February 25, 2021

U.A.W. Urges Automakers to Raise Entry-Level Pay in New Labor Deal

The U.A.W.’s president, Bob King, said on Monday that the union had made a formal proposal for an increase in the $14-an-hour wage for entry-level workers, also known as second-tier employees. Full U.A.W. wages are about $28 an hour. “We are very concerned about the entry-level member having a higher standard of living,” Mr. King told reporters after a speech to the Detroit Economic Club.

The entry-level jobs were created in 2007, when the companies negotiated their current contracts, which expire on Sept. 14. Only about 3 percent — or fewer than 4,000 workers — of the 112,000 union workers employed by the Big Three automakers are paid the lower wage.

But Mr. King said he was mindful of the need to improve the second-tier wages as part of a broader effort to win gains from the Detroit companies, which are now healthy financially.

He stopped short of saying that the union had asked General Motors, Ford and Chrysler for any base-pay hikes or cost-of-living adjustments for its full-paid workers.

“What we have to do is figure out how we raise income in whatever way is possible, whether it’s cost of living or base wage or profit sharing,” Mr. King said.

Executives at the auto companies have indicated a willingness to improve profit-sharing formulas to avoid across-the-board pay increases that add long-term structural costs.

It would be difficult, however, for the companies to resist a specific wage increase for entry-level employees, analysts predicted.

“The lower tier is only slightly above eligibility for food stamps if you have a family,” said Harley Shaiken, a labor professor at the University of California, Berkeley. “It’s the working poor rather than the middle class.”

Over all, Mr. King described the tenor of negotiations as “upbeat,” and reiterated previous pledges that the union did not want to cripple Detroit’s comeback with an onerous contract.

“We are committed to the long-term success of Ford, General Motors and Chrysler,” he said. “The facts are that our companies face a lot competition.”

The negotiations traditionally accelerate after Labor Day, and the union often chooses one of the companies to bargain with exclusively until a deal is reached.

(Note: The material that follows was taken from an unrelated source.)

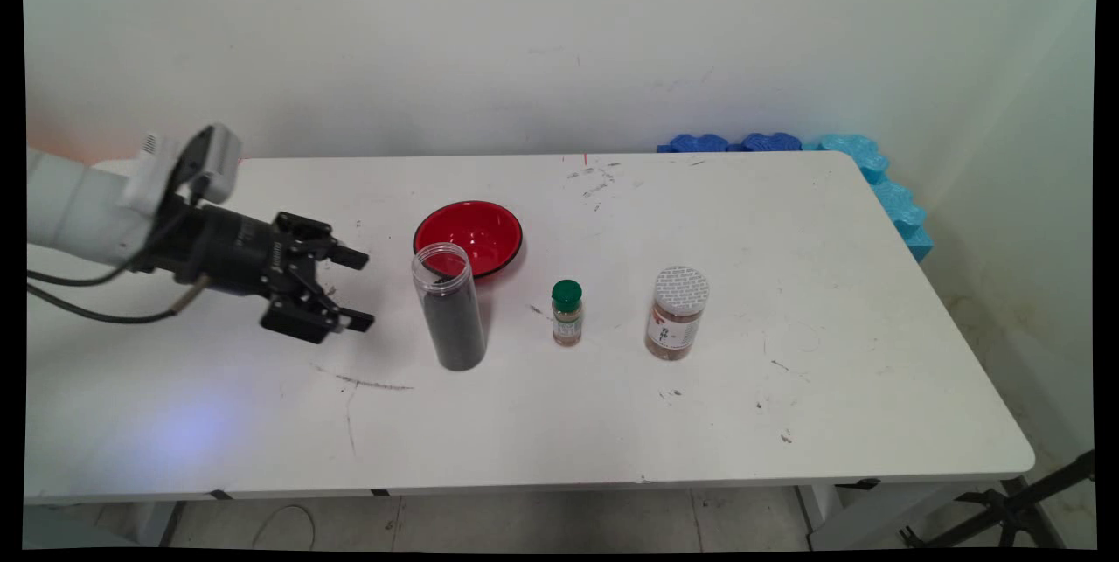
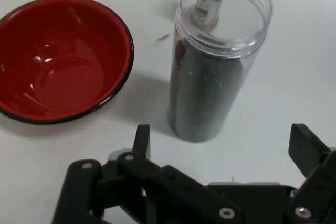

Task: Pick up the black seasoning powder from the table

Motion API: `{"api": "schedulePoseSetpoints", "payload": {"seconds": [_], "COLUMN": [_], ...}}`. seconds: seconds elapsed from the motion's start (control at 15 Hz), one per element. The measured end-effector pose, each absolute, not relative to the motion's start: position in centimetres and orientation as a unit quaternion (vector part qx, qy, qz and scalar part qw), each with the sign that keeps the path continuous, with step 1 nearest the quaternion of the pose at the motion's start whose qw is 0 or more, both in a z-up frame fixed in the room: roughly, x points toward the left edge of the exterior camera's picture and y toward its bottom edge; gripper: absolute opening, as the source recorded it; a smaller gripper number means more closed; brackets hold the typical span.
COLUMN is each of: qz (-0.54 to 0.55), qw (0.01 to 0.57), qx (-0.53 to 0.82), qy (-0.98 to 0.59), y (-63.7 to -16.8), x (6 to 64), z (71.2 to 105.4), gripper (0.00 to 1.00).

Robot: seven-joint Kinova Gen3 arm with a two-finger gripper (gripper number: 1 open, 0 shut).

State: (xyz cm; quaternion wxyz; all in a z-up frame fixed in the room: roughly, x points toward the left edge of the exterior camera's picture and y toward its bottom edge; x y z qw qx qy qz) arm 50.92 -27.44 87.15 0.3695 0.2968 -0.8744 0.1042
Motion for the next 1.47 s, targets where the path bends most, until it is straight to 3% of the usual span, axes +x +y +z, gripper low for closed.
{"api": "schedulePoseSetpoints", "payload": {"seconds": [1.47], "qz": [0.11], "qw": [0.373], "qx": [0.283], "qy": [-0.877], "y": [-32.3], "x": [44.4], "z": [81.7], "gripper": [1.0]}}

This year’s talks are colored by no-strike clauses agreed to by the union as part of the government’s bailout of G.M. and Chrysler. Ford, which turned around financially without the benefit of federal aid, does not have such a clause, and its workers are voting this week on whether to authorize a strike if an acceptable contract cannot be reached. One of the first votes was taken at a Ford plant near Kansas City, Mo., where workers voted 3,049 to 18 in favor of the authorization.

“I think it sends a pretty strong message,” said Jeff Wright, president of U.A.W. Local 249.

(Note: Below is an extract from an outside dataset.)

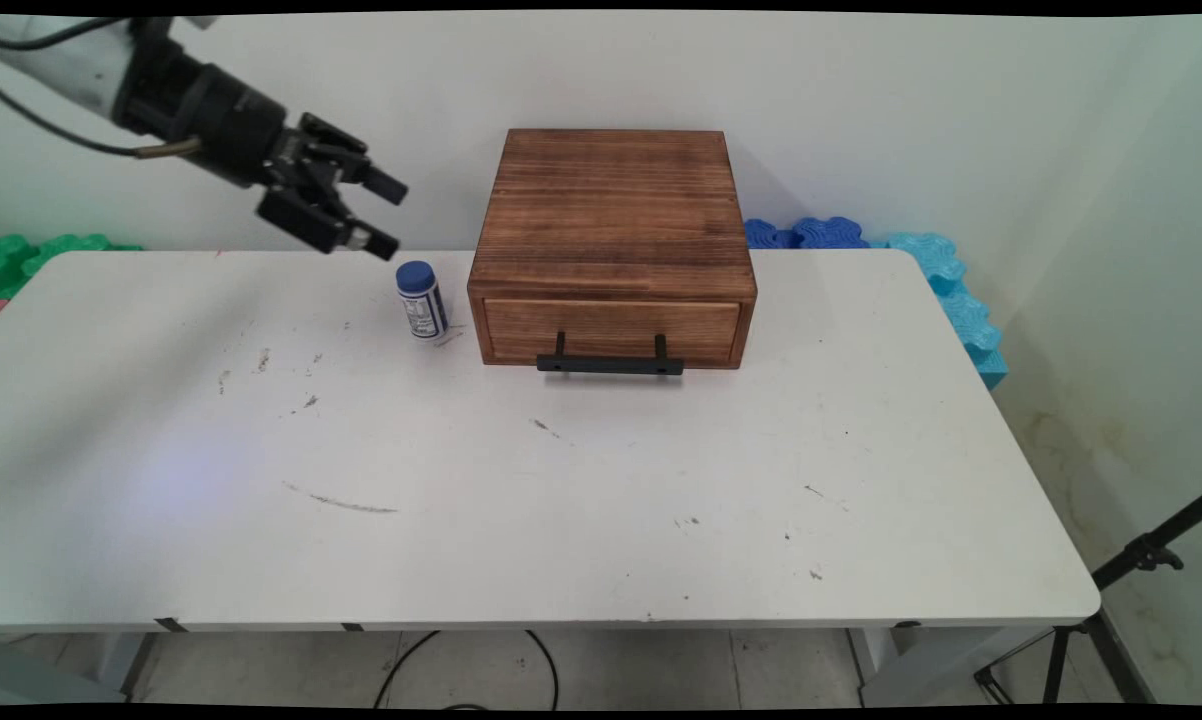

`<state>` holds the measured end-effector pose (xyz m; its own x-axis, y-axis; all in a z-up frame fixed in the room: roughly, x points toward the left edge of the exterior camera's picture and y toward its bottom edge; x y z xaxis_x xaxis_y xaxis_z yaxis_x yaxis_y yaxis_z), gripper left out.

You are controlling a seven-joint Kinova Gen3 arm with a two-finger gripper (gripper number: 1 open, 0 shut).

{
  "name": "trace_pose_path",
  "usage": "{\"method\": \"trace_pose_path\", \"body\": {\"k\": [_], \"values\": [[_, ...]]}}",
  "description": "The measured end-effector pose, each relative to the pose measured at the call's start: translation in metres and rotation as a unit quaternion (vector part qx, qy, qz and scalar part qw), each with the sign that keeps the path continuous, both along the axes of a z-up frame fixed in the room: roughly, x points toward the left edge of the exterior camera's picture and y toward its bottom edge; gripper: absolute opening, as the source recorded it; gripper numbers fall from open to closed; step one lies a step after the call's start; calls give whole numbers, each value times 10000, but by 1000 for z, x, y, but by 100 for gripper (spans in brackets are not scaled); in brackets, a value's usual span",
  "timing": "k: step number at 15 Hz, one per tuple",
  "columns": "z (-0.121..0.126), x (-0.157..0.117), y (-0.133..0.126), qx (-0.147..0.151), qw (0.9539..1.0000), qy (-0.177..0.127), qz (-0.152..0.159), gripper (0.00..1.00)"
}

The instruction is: Open the drawer

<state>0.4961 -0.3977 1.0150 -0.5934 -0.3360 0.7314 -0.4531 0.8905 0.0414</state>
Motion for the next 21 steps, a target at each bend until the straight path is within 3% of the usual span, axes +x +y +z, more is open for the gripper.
{"method": "trace_pose_path", "body": {"k": [8,14,21], "values": [[7,-84,-22,9,9995,-316,-62,100],[-7,-144,-46,-8,9959,-859,-282,100],[-32,-173,-75,-85,9884,-1410,-554,100]]}}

But Mr. Wright added that he thought a strike was unlikely. The last national walkout at Ford was in 1976, and Mr. King said he was hopeful that Ford workers would support a contract that offered parity with G.M. and Chrysler.

“I’m confident that if we get a good contract, we’ll get it ratified,” he said.

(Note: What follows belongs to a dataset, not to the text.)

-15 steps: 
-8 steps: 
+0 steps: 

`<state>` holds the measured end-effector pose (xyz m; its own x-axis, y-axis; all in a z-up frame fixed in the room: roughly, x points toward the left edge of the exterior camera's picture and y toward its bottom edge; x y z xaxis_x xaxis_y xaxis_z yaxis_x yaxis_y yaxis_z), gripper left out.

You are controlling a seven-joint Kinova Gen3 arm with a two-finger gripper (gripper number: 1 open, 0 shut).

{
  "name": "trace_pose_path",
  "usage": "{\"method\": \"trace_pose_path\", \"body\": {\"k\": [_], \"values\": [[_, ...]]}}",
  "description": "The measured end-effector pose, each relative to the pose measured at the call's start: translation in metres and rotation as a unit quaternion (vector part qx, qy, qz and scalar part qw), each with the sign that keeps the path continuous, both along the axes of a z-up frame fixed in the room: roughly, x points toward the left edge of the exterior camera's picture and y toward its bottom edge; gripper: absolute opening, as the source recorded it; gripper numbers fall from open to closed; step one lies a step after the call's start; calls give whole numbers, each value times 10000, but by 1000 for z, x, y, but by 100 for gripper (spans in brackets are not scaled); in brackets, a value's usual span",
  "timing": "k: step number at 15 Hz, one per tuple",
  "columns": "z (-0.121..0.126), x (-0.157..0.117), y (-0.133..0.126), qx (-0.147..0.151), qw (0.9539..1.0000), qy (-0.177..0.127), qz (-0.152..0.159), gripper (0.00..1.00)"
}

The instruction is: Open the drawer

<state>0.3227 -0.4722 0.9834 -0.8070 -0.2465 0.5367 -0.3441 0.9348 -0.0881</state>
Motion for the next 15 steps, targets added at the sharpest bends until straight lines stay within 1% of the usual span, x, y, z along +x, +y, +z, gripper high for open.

Analysts expect the companies to entice workers to approve a deal.

“There’s going to be a signing bonus and it could be significant,” said Arthur R. Schwartz, a former G.M. negotiator and the president of Labor and Economic Associates, a consulting firm. “If that money is hanging out there it will be very hard for members to vote no.”

If a deal cannot be reached at G.M. or Chrysler, their contracts would be settled by an arbitration process. Because of the uncertainty in an arbitration proceeding, Ford may choose to wait until G.M., for example, sets a pattern on economic issues like profit sharing before agreeing to the same terms.

And although both management and labor have said talks were moving smoothly so far, analysts discounted the notion that the talks would wrap up before the Sept. 14 expiration date.

The union needs to extend the discussions to the last minute to prove it has achieved the best deal possible, Mr. Shaiken said. “An early deal,” he said, “implies that if you’d been at the table a few more days, then you could have gotten more.”